EXERCISE AIM: Go to the line below containing "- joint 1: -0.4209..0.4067" and print exactly from there through the line containing "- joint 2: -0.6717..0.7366", both included. Print nothing else.

DATA BELOW:
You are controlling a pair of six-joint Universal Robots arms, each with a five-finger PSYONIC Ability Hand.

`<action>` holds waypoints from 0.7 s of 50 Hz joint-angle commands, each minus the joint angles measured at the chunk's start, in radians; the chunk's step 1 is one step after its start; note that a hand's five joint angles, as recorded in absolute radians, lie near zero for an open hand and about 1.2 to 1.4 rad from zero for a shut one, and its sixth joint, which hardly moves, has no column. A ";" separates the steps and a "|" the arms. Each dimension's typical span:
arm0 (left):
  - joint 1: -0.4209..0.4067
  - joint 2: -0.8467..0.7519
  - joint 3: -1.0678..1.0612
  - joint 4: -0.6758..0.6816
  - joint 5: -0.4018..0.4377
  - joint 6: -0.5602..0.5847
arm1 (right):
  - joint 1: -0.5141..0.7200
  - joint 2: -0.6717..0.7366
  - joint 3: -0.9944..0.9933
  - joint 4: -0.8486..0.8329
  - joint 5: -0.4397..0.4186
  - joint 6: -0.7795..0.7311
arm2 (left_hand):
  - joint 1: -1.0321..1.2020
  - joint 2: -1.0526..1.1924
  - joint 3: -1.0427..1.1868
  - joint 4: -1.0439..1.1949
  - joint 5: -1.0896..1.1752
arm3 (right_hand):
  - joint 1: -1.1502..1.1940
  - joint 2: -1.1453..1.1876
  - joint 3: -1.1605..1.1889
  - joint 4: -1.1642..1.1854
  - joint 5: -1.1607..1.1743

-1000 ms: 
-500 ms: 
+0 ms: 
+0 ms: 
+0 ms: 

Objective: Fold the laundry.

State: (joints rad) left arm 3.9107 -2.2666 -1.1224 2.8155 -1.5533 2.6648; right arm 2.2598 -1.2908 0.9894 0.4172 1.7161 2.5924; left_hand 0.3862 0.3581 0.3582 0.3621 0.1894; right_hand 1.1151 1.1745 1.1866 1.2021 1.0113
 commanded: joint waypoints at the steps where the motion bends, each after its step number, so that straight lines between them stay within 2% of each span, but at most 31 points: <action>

REPLY:
  - joint 1: -0.4209..0.4067
  - joint 2: -0.8467..0.7519
  - joint 3: -1.0678..1.0612
  - joint 4: -0.6758..0.6816
  - joint 5: -0.4018..0.4377
  - joint 6: -0.5602..0.5847
arm1 (right):
  - joint 1: -0.5141..0.7200
  - joint 2: -0.6717..0.7366

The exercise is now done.